Assigned task => The listing below must be reproduced in full, exactly as written.

+---+

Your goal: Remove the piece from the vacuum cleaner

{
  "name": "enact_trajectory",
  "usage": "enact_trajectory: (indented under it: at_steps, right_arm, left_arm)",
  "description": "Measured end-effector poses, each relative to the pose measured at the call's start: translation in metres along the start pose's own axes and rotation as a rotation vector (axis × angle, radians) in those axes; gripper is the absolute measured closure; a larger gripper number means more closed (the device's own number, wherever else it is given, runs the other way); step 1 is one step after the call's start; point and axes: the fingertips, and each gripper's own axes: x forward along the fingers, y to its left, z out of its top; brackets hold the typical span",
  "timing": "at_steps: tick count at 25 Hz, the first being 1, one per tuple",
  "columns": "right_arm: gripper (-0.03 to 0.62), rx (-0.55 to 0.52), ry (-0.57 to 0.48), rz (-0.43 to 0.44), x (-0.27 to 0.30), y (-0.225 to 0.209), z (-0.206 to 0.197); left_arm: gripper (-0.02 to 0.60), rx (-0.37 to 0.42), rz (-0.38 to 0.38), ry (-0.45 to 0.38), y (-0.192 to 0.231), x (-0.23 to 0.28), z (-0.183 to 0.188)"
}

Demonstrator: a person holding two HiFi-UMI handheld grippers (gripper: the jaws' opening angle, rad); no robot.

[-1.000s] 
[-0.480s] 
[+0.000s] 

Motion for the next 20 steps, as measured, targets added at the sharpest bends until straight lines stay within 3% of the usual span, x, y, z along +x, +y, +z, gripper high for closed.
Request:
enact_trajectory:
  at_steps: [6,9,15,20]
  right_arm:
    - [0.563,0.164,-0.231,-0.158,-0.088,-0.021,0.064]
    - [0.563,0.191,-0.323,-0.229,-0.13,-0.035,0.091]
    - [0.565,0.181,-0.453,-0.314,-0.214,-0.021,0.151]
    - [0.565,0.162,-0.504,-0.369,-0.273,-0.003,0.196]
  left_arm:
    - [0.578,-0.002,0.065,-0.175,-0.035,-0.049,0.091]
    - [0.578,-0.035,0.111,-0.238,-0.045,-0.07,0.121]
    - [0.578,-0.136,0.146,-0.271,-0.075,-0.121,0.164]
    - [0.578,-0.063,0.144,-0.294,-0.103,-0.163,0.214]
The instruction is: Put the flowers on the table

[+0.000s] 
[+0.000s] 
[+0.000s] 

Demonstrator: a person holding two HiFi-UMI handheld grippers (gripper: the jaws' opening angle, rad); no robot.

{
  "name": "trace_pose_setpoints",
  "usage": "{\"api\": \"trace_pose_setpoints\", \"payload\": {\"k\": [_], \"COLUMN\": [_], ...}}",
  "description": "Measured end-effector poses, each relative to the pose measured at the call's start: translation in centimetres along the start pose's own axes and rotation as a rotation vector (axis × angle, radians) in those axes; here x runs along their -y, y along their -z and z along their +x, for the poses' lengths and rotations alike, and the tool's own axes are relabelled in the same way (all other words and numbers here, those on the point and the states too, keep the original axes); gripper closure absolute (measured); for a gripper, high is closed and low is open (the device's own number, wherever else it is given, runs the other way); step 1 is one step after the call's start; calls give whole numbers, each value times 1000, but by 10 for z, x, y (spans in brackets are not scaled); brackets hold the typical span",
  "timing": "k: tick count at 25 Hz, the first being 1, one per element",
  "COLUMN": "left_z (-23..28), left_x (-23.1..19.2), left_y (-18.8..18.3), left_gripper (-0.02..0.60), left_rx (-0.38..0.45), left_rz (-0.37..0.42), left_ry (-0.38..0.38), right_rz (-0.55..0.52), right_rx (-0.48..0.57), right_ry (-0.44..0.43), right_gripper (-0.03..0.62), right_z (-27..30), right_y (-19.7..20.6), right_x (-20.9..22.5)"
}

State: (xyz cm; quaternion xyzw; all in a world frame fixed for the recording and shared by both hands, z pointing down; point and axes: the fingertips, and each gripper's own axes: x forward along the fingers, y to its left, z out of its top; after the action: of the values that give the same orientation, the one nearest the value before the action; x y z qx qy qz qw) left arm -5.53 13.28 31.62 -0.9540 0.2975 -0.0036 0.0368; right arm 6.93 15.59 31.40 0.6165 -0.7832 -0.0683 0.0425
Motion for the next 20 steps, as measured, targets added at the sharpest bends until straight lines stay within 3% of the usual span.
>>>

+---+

Solved exercise =>
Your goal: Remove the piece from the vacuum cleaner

{
  "name": "enact_trajectory",
  "usage": "enact_trajectory: (indented under it: at_steps, right_arm, left_arm)",
  "description": "Measured end-effector poses, each relative to the pose measured at the call's start: translation in metres along the start pose's own axes and rotation as a rotation vector (axis × angle, radians) in those axes; gripper is the absolute measured closure; a larger gripper number means more closed (the device's own number, wherever else it is given, runs the other way); step 1 is one step after the call's start; point and axes: the fingertips, and each gripper's own axes: x forward along the fingers, y to its left, z out of its top; brackets hold the typical span",
  "timing": "at_steps: tick count at 25 Hz, the first being 1, one per tuple",
  "columns": "right_arm: gripper (-0.03 to 0.62), rx (-0.55 to 0.52), ry (-0.57 to 0.48), rz (-0.43 to 0.44), x (-0.27 to 0.30), y (-0.225 to 0.209), z (-0.206 to 0.197); left_arm: gripper (-0.02 to 0.60), rx (-0.37 to 0.42), rz (-0.38 to 0.38), ry (-0.45 to 0.38), y (-0.192 to 0.231), x (-0.23 to 0.28), z (-0.183 to 0.188)"
}

Demonstrator: a person holding two HiFi-UMI handheld grippers (gripper: the jaws' opening angle, rad); no robot.

[-1.000s] 
[-0.480s] 
[+0.000s] 

Motion for the next 20 steps, as measured, targets added at the sharpest bends until straight lines stay within 3% of the usual span, x, y, z along +x, +y, +z, gripper high for closed.
Request:
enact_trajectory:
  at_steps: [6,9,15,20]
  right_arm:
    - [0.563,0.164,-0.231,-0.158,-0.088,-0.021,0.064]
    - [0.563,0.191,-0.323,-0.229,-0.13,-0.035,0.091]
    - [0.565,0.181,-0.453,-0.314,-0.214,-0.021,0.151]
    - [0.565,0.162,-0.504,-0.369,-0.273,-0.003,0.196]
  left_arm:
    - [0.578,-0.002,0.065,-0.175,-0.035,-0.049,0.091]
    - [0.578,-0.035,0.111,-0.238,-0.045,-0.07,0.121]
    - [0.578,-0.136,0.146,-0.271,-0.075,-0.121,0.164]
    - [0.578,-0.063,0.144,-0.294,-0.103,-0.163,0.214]
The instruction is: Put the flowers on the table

[+0.000s] 
[+0.000s] 
[+0.000s] 

Demonstrator: a person holding two HiFi-UMI handheld grippers (gripper: the jaws' opening angle, rad); no robot.

{
  "name": "trace_pose_setpoints",
  "usage": "{\"api\": \"trace_pose_setpoints\", \"payload\": {\"k\": [_], \"COLUMN\": [_], ...}}",
  "description": "Measured end-effector poses, each relative to the pose measured at the call's start: translation in centimetres along the start pose's own axes and rotation as a rotation vector (axis × angle, radians) in those axes; here x runs along their -y, y along their -z and z along their +x, for the poses' lengths and rotations alike, and the tool's own axes are relabelled in the same way (all other words and numbers here, those on the point and the states too, keep the original axes); gripper closure absolute (measured); for a gripper, high is closed and low is open (the device's own number, wherever else it is given, runs the other way); step 1 is one step after the call's start; calls give whole numbers, each value times 1000, but by 10 for z, x, y (spans in brackets are not scaled); brackets hold the typical span",
  "timing": "k: tick count at 25 Hz, the first being 1, one per element",
  "COLUMN": "left_z (-23..28), left_x (-23.1..19.2), left_y (-18.8..18.3), left_gripper (-0.02..0.60), left_rx (-0.38..0.45), left_rz (-0.37..0.42), left_ry (-0.38..0.38), right_rz (-0.55..0.52), right_rx (-0.48..0.57), right_ry (-0.44..0.43), right_gripper (-0.03..0.62), right_z (-27..30), right_y (-19.7..20.6), right_x (-20.9..22.5)"
}

State: (xyz cm; quaternion xyzw; all in a world frame fixed for the recording and shared by both hands, z pointing down; point and axes: the fingertips, and each gripper's own axes: x forward along the fingers, y to its left, z out of its top; after the action: of the values that give the same orientation, the one nearest the value before the action; x y z qx qy qz qw) left arm -5.53 13.28 31.62 -0.9540 0.2975 -0.0036 0.0368; right arm 6.93 15.59 31.40 0.6165 -0.7832 -0.0683 0.0425
Motion for the next 20 steps, as measured, targets added at the sharpest bends until straight lines stay within 3% of the usual span.
>>>

No additional answer is needed.